#### Instructions to follow
The response should consist of every line below, unchanged.
•••
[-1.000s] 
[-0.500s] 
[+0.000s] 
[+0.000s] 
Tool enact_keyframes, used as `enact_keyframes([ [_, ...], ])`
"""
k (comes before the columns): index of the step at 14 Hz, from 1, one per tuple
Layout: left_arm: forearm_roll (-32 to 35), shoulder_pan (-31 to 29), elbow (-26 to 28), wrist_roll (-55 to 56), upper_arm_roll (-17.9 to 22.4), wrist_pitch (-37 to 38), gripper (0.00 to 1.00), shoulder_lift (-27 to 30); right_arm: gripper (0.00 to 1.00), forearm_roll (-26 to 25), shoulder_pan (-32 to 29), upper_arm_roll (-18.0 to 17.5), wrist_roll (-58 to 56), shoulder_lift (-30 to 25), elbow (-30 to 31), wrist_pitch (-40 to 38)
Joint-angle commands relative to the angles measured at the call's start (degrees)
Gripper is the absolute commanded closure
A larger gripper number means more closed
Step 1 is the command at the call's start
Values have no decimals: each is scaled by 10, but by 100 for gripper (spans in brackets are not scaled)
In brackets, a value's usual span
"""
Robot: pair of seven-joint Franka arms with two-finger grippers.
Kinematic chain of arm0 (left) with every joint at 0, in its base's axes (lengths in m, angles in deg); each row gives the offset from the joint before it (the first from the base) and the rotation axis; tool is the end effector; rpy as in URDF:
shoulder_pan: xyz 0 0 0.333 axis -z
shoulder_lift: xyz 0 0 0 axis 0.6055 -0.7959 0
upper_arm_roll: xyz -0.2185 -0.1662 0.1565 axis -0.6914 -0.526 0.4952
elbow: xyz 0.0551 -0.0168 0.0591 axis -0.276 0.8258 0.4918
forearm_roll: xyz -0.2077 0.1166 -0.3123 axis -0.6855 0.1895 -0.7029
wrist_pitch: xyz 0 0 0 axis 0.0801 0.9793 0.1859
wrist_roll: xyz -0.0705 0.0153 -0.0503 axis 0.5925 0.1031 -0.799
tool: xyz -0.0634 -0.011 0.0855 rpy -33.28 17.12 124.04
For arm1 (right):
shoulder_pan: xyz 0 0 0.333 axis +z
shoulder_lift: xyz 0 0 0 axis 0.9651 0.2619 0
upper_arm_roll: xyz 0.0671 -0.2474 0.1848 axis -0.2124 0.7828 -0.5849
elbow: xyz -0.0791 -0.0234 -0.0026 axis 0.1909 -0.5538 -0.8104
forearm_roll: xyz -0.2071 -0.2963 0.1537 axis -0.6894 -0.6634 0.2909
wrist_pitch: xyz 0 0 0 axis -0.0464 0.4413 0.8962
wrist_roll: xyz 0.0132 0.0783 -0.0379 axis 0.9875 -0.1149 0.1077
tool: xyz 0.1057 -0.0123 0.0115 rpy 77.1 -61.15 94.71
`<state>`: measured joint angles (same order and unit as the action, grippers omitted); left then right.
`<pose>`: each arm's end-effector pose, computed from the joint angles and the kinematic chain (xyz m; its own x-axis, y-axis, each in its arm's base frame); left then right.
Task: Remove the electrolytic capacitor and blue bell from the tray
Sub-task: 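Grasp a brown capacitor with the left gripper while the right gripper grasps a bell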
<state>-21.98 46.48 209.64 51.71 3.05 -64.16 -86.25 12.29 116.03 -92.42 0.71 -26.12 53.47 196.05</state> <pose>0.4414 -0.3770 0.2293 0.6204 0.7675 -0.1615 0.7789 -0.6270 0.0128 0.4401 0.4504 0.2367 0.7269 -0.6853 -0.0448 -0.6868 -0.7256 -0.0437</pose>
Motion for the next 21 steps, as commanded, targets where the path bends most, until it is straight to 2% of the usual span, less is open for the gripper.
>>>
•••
#### Result for this task
[-1.000s] 
[-0.500s] 
[+0.000s] 
[+0.000s] 
Tool enact_keyframes, used as `enact_keyframes([ [_, ...], ])`
"""
k (comes before the columns): index of the step at 14 Hz, from 1, one per tuple
Layout: left_arm: forearm_roll (-32 to 35), shoulder_pan (-31 to 29), elbow (-26 to 28), wrist_roll (-55 to 56), upper_arm_roll (-17.9 to 22.4), wrist_pitch (-37 to 38), gripper (0.00 to 1.00), shoulder_lift (-27 to 30); right_arm: gripper (0.00 to 1.00), forearm_roll (-26 to 25), shoulder_pan (-32 to 29), upper_arm_roll (-18.0 to 17.5), wrist_roll (-58 to 56), shoulder_lift (-30 to 25), elbow (-30 to 31), wrist_pitch (-40 to 38)
Joint-angle commands relative to the angles measured at the call's start (degrees)
Gripper is the absolute commanded closure
A larger gripper number means more closed
Step 1 is the command at the call's start
Values have no decimals: each is scaled by 10, but by 100 for gripper (spans in brackets are not scaled)
In brackets, a value's usual span
"""
Robot: pair of seven-joint Franka arms with two-finger grippers.
Kinematic chain of arm0 (left) with every joint at 0, in its base's axes (lengths in m, angles in deg); each row gives the offset from the joint before it (the first from the base) and the rotation axis; tool is the end effector; rpy as in URDF:
shoulder_pan: xyz 0 0 0.333 axis -z
shoulder_lift: xyz 0 0 0 axis 0.6055 -0.7959 0
upper_arm_roll: xyz -0.2185 -0.1662 0.1565 axis -0.6914 -0.526 0.4952
elbow: xyz 0.0551 -0.0168 0.0591 axis -0.276 0.8258 0.4918
forearm_roll: xyz -0.2077 0.1166 -0.3123 axis -0.6855 0.1895 -0.7029
wrist_pitch: xyz 0 0 0 axis 0.0801 0.9793 0.1859
wrist_roll: xyz -0.0705 0.0153 -0.0503 axis 0.5925 0.1031 -0.799
tool: xyz -0.0634 -0.011 0.0855 rpy -33.28 17.12 124.04
For arm1 (right):
shoulder_pan: xyz 0 0 0.333 axis +z
shoulder_lift: xyz 0 0 0 axis 0.9651 0.2619 0
upper_arm_roll: xyz 0.0671 -0.2474 0.1848 axis -0.2124 0.7828 -0.5849
elbow: xyz -0.0791 -0.0234 -0.0026 axis 0.1909 -0.5538 -0.8104
forearm_roll: xyz -0.2071 -0.2963 0.1537 axis -0.6894 -0.6634 0.2909
wrist_pitch: xyz 0 0 0 axis -0.0464 0.4413 0.8962
wrist_roll: xyz 0.0132 0.0783 -0.0379 axis 0.9875 -0.1149 0.1077
tool: xyz 0.1057 -0.0123 0.0115 rpy 77.1 -61.15 94.71
`<state>`: measured joint angles (same order and unit as the action, grippers omitted); left then right.
`<pose>`: each arm's end-effector pose, computed from the joint angles and the kinematic chain (xyz m; its own x-axis, y-axis, each in its arm's base frame); left then right.
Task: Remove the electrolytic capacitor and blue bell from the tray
Sub-task: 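Grasp a brown capacitor with the left gripper while the right gripper grasps a bell
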<state>-21.98 46.48 209.64 51.71 3.05 -64.16 -86.25 12.29 116.03 -92.42 0.71 -26.12 53.47 196.05</state> <pose>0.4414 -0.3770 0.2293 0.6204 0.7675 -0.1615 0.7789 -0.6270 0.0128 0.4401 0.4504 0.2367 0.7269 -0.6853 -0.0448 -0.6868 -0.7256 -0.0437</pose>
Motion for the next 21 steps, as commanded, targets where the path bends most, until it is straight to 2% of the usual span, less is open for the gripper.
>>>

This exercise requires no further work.